The Modeltrainstuff.com Team.


----------



## D&J Railroad (Oct 4, 2013)

I got the same notice through my bank because I have a monthly allotment going to MB Klien.


----------



## Old_Hobo (Feb 20, 2014)

Kenjuro4449 said:


> Man! And I was just about to buy my HO scale UP1996.
> Hope they can fix this soon..... well before my wife knows I am buying this locomotive.
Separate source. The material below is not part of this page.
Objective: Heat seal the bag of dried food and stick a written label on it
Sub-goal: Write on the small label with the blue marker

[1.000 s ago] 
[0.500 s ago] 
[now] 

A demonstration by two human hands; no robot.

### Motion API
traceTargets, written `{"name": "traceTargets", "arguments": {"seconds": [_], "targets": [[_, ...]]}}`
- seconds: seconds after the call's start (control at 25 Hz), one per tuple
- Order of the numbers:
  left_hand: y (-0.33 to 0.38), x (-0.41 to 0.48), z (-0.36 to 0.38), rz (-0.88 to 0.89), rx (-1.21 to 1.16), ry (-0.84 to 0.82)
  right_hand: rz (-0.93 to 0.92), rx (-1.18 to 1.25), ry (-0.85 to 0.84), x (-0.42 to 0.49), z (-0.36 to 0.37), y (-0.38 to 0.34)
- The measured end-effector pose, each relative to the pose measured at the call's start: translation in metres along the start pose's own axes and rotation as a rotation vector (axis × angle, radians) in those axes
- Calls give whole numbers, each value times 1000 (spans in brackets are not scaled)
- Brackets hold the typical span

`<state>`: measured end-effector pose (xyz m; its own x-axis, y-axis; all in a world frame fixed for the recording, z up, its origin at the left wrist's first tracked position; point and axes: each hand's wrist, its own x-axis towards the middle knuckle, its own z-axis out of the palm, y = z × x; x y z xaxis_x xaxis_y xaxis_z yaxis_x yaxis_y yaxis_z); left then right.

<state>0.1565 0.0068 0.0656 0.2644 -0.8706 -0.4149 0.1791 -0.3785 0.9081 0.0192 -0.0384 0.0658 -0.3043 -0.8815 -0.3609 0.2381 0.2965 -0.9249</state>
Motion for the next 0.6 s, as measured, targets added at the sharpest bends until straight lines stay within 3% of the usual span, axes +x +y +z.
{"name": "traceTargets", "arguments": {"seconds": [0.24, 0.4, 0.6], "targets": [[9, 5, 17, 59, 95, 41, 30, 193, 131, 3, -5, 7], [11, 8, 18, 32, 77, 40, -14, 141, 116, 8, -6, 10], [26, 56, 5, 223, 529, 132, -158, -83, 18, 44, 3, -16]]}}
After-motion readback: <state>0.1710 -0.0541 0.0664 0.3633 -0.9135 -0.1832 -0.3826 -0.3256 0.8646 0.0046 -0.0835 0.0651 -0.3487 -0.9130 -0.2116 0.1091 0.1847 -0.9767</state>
I think she already found out.....who do you think hacked them? :laugh::laugh::laugh:


----------



## gunrunnerjohn (Nov 10, 2010)

Sounds like they have a DNS server issue, I saw it take me to two different sites in about 5 minutes, it's working again for me.


----------



## Ranger (Mar 4, 2012)

it was working a little while for me earlier. Now it's sending me to that modeling website again.


----------



## Gansett (Apr 8, 2011)

5:03 pm working, I checked a few times earlier without problems. They don't say anything on their website which I find unusual.
It's the internet and the path from me to them is different than it is for you. Problem could be anywhere along the line.


----------



## Ranger (Mar 4, 2012)

Seems to be working again now


----------



## Kenjuro4449 (Oct 14, 2013)

I love this website.


----------



## DonR (Oct 18, 2012)

And I just went right in and got on the correct modeltrainstuff web site.

Intermittancies. Just pesky little bugs that like to annoy us.

Don


----------